Elisabeth Seitz juga menambahkan, bahwa jika semua orang berlatih dalam seragam serba tertutup, mengapa mereka tidak dapat melakukan hal yang sama saat berkompetisi? Dalam unggahan media sosialnya, Elisabeth Seitz menulis, "Simbol ini berlaku bagi seluruh atlet gimnastik yang merasa tidak nyaman atau bahkan merasa menjadi objek seksual dalam seragam biasa. Karena, menurut opini kami, setiap atlet gimnastik seharusnya mampu memutuskan dengan balutan seragam apa ia merasa paling nyaman—lalu bertanding dengan seragam tersebut."
Keputusan yang dilakukan para atlet gimnastik Jerman tersebut mendapatkan pujian dari kompetitor mereka di Olimpiade Tokyo 2020. Julie Erichsen, seorang atlet gimnastik Norwegia, berkata, "Saya pikir ini benar-benar keren ketika mereka memiliki keberanian untuk berdiri di sebuah arena luas dan menunjukkan pada para perempuan di seluruh dunia bahwa kamu bisa mengenakan apapun yang kamu inginkan."

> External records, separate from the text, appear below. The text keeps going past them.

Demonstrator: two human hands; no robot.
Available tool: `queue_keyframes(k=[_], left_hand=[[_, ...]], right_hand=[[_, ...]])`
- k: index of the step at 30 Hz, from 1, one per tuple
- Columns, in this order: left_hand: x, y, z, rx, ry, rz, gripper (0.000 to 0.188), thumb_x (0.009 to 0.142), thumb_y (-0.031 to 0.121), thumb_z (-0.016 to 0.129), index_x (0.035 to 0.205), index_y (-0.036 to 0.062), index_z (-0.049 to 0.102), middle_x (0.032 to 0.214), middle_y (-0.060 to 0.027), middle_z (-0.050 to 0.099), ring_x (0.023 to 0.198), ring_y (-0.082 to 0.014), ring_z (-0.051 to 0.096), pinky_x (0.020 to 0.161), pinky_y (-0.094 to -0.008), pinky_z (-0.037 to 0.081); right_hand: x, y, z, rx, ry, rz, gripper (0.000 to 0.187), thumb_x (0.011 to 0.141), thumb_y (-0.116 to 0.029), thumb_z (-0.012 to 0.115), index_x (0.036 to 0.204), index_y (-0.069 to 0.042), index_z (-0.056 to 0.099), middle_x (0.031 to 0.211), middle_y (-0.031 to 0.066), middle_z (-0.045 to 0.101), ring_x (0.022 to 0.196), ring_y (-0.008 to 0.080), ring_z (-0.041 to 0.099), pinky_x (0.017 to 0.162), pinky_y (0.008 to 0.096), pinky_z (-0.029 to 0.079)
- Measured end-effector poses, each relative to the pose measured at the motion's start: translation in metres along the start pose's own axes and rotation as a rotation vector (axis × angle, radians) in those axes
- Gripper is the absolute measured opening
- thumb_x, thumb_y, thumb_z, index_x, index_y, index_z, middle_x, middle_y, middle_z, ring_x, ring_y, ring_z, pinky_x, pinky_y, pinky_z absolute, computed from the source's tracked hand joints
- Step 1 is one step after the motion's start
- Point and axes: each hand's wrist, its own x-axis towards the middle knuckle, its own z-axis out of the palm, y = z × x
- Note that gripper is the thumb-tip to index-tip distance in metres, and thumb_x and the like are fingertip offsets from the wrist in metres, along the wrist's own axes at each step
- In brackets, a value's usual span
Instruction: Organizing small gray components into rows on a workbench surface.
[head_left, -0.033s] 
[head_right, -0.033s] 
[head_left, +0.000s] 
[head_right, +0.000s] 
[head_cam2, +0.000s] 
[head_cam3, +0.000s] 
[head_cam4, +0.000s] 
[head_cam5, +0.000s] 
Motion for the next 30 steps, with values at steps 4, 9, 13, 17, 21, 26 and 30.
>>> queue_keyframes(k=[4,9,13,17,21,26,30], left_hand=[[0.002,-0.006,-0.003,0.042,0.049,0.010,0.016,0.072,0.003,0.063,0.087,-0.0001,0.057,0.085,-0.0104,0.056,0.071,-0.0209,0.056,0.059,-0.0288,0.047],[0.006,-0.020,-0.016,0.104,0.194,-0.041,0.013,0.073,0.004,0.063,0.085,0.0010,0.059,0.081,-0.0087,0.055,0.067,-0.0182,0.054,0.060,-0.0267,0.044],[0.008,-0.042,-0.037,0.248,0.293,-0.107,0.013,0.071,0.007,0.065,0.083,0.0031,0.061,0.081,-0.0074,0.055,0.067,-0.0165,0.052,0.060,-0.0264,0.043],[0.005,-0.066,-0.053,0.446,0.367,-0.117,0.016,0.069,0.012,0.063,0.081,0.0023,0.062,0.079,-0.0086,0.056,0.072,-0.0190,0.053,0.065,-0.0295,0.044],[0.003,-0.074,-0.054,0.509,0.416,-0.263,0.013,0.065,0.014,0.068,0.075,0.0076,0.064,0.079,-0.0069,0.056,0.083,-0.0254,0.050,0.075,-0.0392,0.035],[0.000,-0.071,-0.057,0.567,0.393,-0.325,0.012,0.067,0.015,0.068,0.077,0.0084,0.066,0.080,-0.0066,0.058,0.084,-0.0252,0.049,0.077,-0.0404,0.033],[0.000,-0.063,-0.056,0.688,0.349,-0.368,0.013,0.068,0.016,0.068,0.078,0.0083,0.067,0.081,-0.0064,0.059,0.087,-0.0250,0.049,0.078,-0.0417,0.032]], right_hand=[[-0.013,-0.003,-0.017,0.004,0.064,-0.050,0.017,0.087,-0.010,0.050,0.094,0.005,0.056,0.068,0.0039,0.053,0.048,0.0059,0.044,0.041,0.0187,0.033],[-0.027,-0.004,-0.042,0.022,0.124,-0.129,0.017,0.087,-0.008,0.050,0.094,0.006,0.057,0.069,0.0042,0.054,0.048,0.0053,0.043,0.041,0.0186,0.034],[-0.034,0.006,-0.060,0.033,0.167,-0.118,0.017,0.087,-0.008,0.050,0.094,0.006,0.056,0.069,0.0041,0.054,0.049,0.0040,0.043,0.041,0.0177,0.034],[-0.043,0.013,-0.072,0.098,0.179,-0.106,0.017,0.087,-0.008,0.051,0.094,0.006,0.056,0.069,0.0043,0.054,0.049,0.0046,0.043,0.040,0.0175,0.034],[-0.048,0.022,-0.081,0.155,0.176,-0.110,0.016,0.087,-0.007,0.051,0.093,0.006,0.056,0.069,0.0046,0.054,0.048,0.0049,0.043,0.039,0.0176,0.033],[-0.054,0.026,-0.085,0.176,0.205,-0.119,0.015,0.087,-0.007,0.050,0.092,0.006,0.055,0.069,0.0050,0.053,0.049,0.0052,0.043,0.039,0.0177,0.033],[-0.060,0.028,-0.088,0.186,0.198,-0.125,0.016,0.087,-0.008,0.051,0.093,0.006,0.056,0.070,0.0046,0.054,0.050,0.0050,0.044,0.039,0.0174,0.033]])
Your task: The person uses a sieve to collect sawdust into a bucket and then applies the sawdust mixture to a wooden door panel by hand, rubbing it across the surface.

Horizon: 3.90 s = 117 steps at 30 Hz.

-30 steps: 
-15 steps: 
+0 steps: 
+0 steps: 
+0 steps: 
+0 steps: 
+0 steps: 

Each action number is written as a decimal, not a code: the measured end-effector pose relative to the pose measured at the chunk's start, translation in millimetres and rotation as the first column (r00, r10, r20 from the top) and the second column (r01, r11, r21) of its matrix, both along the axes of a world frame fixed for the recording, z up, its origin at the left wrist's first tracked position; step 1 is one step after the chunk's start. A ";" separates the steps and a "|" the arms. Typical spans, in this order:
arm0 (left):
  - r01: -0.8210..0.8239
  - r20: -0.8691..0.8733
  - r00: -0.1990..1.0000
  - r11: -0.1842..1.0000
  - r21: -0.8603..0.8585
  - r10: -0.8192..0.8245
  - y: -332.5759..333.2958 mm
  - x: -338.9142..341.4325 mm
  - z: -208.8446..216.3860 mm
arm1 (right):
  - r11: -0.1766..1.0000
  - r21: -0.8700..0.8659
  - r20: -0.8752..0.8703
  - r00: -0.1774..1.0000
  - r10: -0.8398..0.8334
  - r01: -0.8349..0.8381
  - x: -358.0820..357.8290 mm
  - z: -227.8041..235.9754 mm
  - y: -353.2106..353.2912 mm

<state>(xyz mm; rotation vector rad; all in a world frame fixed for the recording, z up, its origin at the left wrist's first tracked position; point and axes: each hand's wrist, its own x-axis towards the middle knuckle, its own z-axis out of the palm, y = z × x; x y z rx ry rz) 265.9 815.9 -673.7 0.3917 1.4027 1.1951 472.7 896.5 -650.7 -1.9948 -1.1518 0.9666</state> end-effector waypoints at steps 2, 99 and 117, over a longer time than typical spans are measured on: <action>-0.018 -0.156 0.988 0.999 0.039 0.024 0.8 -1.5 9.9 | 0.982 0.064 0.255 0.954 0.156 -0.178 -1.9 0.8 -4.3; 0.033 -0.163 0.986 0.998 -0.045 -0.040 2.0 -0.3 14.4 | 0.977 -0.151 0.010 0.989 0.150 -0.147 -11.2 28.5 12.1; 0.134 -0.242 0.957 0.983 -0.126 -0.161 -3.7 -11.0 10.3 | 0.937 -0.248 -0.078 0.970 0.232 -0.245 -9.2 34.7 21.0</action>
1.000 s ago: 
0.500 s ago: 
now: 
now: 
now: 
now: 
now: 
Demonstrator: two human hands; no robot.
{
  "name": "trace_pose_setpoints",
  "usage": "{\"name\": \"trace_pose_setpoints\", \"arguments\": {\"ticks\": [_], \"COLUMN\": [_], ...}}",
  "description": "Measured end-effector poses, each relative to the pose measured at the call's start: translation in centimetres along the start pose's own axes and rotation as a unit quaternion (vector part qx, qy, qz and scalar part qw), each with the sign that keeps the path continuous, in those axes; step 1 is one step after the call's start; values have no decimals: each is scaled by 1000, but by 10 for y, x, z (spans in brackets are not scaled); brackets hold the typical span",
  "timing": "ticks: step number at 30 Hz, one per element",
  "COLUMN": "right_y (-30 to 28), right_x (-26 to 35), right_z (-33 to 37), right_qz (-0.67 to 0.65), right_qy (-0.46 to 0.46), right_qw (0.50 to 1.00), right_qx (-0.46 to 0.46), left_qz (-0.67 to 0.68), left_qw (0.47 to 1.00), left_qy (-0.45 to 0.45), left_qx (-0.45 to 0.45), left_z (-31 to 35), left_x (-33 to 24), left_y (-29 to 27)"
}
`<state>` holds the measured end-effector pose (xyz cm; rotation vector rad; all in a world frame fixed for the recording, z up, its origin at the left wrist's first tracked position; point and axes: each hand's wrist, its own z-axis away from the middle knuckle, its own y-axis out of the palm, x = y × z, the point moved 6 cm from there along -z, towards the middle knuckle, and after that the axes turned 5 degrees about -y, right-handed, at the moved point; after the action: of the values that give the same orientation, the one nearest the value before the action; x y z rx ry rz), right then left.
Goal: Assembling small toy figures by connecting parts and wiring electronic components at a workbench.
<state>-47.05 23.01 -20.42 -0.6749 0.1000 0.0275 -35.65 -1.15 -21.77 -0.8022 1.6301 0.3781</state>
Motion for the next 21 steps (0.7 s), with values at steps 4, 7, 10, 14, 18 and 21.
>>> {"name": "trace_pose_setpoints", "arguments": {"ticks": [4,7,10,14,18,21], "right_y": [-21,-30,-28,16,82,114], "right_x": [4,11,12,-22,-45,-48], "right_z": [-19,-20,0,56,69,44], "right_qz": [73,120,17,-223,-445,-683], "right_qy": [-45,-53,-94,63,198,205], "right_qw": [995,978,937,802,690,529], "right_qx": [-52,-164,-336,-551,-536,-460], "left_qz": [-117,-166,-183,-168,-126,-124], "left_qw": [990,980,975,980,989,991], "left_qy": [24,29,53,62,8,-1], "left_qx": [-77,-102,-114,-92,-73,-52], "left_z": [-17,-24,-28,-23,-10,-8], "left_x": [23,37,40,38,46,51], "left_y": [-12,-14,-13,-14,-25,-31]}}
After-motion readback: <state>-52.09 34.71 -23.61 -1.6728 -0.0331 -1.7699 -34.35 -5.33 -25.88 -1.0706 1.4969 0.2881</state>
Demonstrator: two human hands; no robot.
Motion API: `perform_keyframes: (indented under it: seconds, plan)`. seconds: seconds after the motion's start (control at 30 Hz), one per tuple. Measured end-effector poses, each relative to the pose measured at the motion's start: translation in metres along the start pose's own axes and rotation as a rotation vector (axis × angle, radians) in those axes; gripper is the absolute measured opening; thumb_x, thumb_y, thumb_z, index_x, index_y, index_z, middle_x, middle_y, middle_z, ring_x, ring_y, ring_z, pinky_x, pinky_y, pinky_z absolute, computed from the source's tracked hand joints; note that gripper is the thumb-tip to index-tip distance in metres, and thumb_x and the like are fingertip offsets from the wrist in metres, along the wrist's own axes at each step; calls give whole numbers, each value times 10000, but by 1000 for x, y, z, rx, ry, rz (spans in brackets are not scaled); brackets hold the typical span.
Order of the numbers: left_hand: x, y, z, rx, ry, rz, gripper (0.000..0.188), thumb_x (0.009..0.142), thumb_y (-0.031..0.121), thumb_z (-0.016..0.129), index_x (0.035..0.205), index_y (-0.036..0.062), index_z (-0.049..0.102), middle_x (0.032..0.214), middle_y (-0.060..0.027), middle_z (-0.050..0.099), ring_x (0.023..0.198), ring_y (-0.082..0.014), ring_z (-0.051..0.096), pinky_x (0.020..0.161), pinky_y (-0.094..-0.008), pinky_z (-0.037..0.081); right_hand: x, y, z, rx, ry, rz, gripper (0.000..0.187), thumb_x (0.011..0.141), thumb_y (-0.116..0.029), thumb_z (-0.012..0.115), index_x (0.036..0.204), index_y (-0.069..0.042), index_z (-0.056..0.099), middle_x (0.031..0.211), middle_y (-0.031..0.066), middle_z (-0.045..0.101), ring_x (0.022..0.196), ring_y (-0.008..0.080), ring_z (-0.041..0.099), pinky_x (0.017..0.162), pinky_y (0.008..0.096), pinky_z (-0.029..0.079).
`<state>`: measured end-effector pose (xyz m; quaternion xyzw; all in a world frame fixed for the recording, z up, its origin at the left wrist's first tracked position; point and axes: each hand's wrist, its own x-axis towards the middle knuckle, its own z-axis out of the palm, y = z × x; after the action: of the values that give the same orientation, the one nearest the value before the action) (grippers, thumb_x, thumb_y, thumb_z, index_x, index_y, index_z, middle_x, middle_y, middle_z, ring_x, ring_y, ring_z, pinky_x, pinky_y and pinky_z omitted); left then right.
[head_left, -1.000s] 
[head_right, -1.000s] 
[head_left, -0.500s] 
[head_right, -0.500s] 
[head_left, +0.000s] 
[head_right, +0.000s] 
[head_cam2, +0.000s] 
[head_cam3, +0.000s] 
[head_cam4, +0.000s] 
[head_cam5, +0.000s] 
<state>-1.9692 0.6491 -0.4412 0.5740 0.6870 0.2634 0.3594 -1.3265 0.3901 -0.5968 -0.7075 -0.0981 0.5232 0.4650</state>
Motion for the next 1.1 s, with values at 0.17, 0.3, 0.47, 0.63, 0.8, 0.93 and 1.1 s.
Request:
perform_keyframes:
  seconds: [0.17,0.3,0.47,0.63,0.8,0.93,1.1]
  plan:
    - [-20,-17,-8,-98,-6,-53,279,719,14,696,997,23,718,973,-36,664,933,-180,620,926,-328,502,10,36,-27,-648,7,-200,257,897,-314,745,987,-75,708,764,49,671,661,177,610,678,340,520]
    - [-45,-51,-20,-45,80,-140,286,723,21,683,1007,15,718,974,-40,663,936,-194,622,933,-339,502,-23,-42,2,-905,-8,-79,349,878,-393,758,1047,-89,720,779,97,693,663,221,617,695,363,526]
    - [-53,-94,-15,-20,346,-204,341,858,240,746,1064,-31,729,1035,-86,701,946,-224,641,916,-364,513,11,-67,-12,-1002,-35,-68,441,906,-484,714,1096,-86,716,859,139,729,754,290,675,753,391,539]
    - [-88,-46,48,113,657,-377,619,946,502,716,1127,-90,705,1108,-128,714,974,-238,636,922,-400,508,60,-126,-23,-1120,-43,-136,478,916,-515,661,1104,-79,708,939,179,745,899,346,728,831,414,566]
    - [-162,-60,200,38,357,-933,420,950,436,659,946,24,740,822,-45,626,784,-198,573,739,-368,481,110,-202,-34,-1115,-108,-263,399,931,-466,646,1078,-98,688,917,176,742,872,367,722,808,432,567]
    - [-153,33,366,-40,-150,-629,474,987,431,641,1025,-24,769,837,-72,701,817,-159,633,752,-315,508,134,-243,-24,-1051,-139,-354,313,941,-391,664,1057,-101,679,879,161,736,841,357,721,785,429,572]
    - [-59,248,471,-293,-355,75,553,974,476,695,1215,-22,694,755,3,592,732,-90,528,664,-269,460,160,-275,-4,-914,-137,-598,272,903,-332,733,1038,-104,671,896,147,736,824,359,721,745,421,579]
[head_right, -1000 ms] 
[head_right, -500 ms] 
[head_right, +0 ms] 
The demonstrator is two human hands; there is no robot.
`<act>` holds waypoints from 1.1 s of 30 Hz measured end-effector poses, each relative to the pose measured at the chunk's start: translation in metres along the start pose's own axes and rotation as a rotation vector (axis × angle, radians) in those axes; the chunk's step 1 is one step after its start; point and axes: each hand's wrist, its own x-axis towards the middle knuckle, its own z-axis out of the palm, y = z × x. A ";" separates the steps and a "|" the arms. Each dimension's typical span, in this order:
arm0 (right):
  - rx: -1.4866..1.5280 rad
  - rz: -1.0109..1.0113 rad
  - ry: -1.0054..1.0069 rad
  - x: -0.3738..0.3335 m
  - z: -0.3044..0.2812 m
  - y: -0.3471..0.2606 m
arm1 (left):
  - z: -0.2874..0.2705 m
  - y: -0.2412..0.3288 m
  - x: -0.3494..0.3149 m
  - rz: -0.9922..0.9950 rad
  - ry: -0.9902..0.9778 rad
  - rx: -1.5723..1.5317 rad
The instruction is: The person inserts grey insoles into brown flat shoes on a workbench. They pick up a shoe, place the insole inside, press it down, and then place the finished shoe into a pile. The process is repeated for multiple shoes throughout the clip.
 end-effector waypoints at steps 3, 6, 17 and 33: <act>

Tepuk tangan bagi International Gymnastics Federation, karena—tak seperti *ahem*, Disciplinary Committee of the European Handball Federation, *ahem*—mereka memilih untuk tidak bersikap seksis dan memberi penalti atau denda bagi tim gimnastik Jerman.
Memang sudah sepatutnya bagi para atlet untuk dapat mengenakan apa yang mereka inginkan dalam pertandingan, terutama bagi para atlet perempuan yang selama ini banyak mengalami ketidakadilan dalam dunia olahraga. Jika memang kita ingin mengejar gender equity, maka aturan mengenai seragam atlet, terutama seragam perempuan, haruslah menjadi topik penting untuk dibicarakan. Saya memang bukan ahli dalam hal olahraga, apalagi Olimpiade, silakan ralat jika saya salah, tapi menurut saya, dalam sebuah pertandingan, para atlet seharusnya mengenakan seragam yang membuat mereka merasa nyaman dan percaya diri sehingga mereka bisa memberikan penampilan yang terbaik di lantai pertandingan. Lagipula, skor para atlet seharusnya diberikan berdasarkan bagaimana performa mereka di arena pertandingan, dan bukan mengenai apa yang mereka kenakan. Bukankah begitu?